Pourtant, les interventions des États sont soumises à des limites, même lorsque, comme en l'espèce, elles englobent un secteur qui n'a pas encore été harmonisé. Elles ne pourraient être considérées comme légitimes que si elles n'utilisaient pas des moyens dépassant le résultat — dans le cas en question la protection du consommateur — auquel elles visent. Notre Cour a abordé récemment cette question dans l'arrêt du 9 décembre 1981, affaire 193/80, Commission/Italie, Recueil 1981, p. 3019). Il s'agissait d'établir si une règle italienne qui interdisait le commerce et l'importation des vinaigres d'origine agricole autres que ceux obtenus par la fermentation acétique du vin et réservait la dénomination «vinaigre» au vinaigre de vin était conforme à l'article 30 du traité. La Cour a opté pour l'incompatibilité, mais elle a reconnu que le gouvernement italien a la faculté de protéger les consommateurs locaux «habitués à l'utilisation commerciale du terme ‘aceto’ pour les seuls vinaigres de vin», par d'autres moyens que la commercialisation et «notamment par l'apposition obligatoire d'un étiquetage adéquat concernant la nature du produit vendu, comportant les qualificatifs et compléments spécifiant le type de vinaigre proposé à la vente» (attendu no 27).

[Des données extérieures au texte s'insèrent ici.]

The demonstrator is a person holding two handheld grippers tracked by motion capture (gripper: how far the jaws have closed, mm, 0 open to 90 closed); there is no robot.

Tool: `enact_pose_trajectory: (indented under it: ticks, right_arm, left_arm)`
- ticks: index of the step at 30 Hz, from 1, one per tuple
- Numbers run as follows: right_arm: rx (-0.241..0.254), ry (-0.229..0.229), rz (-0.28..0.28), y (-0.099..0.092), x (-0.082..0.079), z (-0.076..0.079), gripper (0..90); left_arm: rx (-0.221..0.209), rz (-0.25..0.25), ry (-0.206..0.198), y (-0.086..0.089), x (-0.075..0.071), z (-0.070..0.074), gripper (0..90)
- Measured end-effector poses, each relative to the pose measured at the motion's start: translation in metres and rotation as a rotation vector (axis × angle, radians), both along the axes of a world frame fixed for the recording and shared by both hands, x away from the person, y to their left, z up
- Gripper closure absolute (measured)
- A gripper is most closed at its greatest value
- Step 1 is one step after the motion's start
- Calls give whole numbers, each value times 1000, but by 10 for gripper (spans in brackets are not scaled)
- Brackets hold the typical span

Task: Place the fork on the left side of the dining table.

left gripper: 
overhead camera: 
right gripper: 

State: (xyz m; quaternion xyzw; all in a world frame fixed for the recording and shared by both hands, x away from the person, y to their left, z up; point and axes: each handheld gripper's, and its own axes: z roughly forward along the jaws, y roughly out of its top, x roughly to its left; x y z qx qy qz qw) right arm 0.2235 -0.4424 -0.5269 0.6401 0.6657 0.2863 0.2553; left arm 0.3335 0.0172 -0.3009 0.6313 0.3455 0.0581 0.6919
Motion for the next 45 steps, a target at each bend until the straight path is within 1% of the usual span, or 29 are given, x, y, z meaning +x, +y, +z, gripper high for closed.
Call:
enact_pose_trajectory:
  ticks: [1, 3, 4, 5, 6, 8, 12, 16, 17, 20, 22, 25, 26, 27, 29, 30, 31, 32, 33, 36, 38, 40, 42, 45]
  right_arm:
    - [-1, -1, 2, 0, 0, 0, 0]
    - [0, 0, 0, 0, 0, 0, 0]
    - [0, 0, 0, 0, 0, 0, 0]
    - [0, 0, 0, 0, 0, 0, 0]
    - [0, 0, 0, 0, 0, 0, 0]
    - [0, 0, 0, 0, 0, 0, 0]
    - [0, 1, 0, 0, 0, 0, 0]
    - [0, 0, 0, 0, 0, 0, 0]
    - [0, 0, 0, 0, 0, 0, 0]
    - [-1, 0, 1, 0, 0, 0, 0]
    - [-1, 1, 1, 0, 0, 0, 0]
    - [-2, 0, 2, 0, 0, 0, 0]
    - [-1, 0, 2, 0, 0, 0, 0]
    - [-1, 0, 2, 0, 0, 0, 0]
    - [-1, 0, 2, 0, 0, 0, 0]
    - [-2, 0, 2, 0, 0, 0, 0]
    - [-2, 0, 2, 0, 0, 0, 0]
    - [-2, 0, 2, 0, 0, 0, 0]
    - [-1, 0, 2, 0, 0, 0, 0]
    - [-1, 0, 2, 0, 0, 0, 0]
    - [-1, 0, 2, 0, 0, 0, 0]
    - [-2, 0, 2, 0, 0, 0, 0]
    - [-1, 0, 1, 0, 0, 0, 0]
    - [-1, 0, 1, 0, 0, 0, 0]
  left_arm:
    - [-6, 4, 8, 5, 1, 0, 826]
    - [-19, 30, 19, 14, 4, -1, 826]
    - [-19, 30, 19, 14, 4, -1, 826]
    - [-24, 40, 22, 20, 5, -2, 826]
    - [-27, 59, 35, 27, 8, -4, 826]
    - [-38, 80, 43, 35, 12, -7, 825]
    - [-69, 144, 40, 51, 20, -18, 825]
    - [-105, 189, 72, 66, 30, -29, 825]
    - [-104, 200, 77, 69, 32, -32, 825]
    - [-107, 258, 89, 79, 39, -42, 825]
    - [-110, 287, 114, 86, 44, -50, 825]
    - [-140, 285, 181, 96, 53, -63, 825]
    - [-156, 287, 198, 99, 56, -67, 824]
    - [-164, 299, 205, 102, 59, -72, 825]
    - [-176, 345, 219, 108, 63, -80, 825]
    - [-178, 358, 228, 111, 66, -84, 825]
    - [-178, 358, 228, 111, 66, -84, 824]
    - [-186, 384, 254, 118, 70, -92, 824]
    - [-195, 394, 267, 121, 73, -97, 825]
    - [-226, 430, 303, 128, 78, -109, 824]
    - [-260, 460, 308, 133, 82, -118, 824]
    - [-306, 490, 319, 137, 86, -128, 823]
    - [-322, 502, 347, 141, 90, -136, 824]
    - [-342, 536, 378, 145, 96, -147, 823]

Appliquons maintenant ce principe au cas d'espèce. Il apparaîtra évident que l'on peut protéger le consommateur contre le risque de confondre densité primitive et degré alcoolique même sans interdire la mise dans le commerce du produit sur l'étiquette duquel figure l'indication de la densité primitive. A notre avis, il suffira que cette indication soit faite de manière claire. Autrement dit, n'importe qui doit pouvoir l'identifier pour ce qu'elle est et la distinguer facilement de la mention du degré alcoolique.

6. 

Pour toutes les considérations développées jusqu'ici, nous suggérons à la Cour de répondre de la manière suivante aux questions formulées par le juge de police économique du tribunal d'Arnhem, par jugement du 28 décembre 1981, dans le cadre de la procédure pénale engagée contre la société à responsabilité limitée De Kikvorsen: l'interdiction de mettre ou de faire mettre dans le commerce, de la bière ayant un taux d'acidité (pH) inférieur à 3,9 et celle de faire figurer sur les emballages préfabriqués de bière ou sur les étiquettes appliquées à ceux-ci la valeur de la densité primitive de la bière entrent dans la notion de «mesures d'effet équivalant à des restrictions quantitatives à l'importation» visées à l'article 30 du traité CEE. Il en est également ainsi lorsque l'ordre juridique d'un État membre permet la commercialisation de bières ayant un taux d'acidité inférieur (les bières dites «acides») en la subordonnant à la condition qu'elles présentent des caractéristiques intrinsèques déterminées et soient conformes à certaines conditions de présentation.